> **About this exercise**
Below are several entries. Transcribe exactly those lines that fall from the one with "How far from" through the one with "Lens above the floor: 2.31", end lines included.

> **Stored records**
*** Begin section ***
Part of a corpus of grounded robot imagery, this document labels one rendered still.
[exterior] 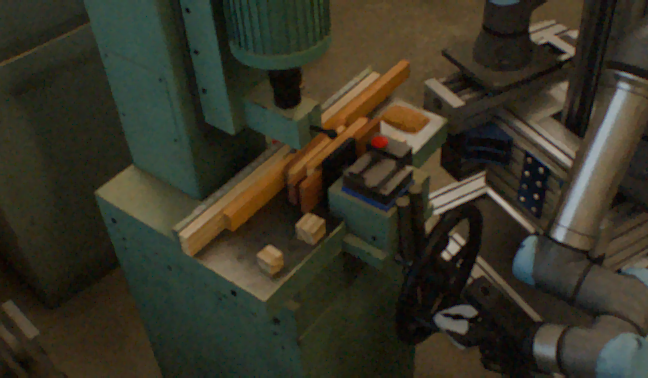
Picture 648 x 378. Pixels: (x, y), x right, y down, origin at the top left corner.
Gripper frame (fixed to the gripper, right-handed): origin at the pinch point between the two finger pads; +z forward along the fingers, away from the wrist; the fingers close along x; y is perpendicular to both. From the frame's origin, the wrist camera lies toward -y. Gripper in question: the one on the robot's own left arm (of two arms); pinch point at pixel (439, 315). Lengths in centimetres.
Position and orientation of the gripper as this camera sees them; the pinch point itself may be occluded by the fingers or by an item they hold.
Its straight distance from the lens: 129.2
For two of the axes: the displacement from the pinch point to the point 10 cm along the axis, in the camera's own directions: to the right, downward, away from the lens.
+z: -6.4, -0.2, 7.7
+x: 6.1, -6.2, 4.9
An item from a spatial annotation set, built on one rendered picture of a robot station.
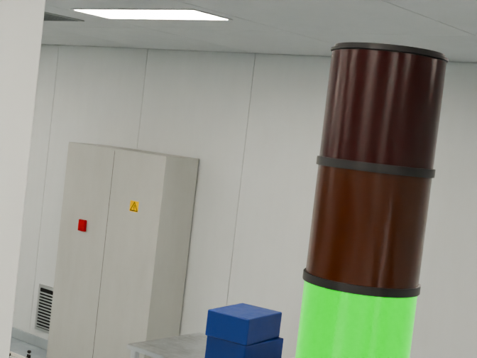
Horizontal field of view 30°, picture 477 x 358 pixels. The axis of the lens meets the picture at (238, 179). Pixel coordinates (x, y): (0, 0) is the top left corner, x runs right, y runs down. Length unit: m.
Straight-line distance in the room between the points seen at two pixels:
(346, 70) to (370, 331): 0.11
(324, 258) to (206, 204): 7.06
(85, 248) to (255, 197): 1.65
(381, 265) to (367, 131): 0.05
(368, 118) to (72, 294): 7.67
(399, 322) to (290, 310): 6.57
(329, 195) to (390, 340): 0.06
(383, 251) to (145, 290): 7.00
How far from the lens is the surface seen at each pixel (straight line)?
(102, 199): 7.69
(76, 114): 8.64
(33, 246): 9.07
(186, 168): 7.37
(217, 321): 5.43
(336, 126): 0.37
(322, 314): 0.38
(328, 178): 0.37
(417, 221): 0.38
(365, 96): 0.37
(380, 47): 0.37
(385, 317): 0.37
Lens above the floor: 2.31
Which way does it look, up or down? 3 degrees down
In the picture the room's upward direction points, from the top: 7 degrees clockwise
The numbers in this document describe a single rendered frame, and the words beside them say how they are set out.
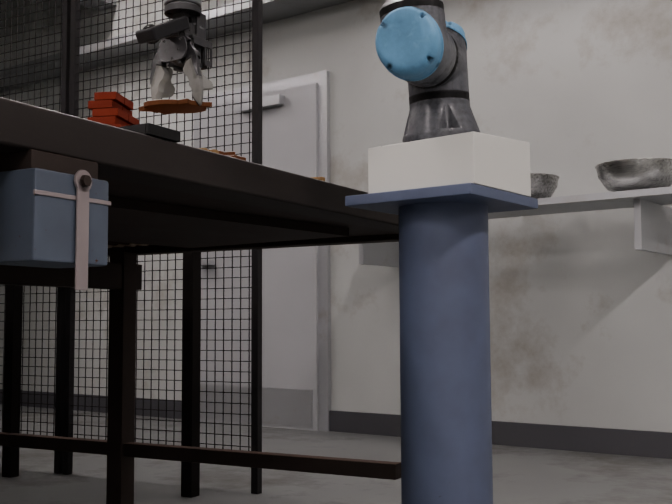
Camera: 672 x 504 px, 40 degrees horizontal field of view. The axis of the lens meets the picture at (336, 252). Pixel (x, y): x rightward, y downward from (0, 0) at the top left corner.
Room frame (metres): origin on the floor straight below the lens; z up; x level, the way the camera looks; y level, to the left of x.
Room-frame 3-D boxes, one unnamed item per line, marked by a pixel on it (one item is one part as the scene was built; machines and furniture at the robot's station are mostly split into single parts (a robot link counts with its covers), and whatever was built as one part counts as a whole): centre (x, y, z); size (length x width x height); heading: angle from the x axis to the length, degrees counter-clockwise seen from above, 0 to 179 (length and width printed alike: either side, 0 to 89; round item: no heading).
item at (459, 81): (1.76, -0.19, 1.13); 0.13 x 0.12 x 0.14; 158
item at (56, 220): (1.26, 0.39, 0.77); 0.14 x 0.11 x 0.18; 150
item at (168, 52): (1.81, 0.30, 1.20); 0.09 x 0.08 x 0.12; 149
*** End section ***
*** Begin section ***
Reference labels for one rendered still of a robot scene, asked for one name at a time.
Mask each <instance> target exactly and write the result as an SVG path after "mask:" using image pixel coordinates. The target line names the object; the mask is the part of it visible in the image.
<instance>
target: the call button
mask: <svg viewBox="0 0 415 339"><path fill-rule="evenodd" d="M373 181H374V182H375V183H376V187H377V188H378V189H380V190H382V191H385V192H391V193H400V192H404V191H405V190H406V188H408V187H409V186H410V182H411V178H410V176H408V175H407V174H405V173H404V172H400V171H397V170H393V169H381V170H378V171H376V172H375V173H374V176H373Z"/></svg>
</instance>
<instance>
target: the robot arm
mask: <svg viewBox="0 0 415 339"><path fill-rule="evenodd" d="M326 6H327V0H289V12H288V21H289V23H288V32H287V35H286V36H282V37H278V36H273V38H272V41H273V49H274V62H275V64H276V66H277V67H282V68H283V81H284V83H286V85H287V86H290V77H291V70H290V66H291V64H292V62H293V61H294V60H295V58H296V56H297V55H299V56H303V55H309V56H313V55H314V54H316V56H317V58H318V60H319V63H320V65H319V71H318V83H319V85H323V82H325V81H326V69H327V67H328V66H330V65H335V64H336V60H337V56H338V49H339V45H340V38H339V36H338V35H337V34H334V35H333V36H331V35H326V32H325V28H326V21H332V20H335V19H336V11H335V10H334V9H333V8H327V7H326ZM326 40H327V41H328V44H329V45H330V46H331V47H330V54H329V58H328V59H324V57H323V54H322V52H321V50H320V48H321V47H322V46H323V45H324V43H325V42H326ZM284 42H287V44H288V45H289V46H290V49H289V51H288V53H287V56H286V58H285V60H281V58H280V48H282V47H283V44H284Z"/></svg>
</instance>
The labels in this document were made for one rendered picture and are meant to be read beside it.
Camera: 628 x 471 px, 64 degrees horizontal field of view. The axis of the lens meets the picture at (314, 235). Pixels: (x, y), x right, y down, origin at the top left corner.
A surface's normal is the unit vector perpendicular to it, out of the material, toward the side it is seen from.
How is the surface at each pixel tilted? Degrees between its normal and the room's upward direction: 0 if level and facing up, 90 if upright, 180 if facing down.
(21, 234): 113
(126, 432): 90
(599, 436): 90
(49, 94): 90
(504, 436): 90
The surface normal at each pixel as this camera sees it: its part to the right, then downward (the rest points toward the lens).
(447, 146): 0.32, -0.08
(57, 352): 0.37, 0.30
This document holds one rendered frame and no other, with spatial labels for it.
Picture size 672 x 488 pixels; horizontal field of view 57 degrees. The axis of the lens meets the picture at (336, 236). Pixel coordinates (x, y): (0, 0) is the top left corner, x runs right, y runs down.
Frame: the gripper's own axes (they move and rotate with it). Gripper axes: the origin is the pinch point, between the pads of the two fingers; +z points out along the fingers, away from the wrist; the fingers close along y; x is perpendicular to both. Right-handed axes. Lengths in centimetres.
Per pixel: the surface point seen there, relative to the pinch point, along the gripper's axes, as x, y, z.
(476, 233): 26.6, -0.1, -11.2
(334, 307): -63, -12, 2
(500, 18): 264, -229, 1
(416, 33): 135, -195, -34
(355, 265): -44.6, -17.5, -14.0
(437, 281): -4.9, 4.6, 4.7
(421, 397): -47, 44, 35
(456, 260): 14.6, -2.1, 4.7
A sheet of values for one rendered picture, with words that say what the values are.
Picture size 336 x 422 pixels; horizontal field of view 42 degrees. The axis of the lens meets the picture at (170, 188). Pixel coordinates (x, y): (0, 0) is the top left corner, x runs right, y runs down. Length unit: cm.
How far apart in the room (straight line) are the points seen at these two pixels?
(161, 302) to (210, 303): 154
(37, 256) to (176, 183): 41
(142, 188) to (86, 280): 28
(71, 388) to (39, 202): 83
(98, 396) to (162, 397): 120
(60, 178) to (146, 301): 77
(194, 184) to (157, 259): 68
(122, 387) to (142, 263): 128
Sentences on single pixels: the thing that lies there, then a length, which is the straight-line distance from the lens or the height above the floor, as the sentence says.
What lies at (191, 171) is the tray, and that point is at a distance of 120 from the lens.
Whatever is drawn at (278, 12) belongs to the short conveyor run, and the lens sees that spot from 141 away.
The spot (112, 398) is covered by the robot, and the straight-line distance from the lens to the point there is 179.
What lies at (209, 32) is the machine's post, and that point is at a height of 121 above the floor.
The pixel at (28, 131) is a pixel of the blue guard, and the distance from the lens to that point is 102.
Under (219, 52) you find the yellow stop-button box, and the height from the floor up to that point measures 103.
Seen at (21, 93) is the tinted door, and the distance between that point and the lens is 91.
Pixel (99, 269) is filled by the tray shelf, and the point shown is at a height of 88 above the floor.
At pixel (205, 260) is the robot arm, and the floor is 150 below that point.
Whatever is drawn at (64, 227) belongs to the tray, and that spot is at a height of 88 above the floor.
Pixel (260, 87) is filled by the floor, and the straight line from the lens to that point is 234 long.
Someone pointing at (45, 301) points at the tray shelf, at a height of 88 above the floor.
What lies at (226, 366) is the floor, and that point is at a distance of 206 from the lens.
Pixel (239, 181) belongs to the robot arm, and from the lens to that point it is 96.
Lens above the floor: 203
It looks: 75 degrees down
*** End section ***
> **Solution for this exercise**
How far from the lens is the surface seen at each pixel (straight line)?
(102, 199): 7.69
(76, 114): 8.64
(33, 246): 9.07
(186, 168): 7.37
(217, 321): 5.43
(336, 126): 0.37
(322, 314): 0.38
(328, 178): 0.37
(417, 221): 0.38
(365, 96): 0.37
(380, 47): 0.37
(385, 317): 0.37
Lens above the floor: 2.31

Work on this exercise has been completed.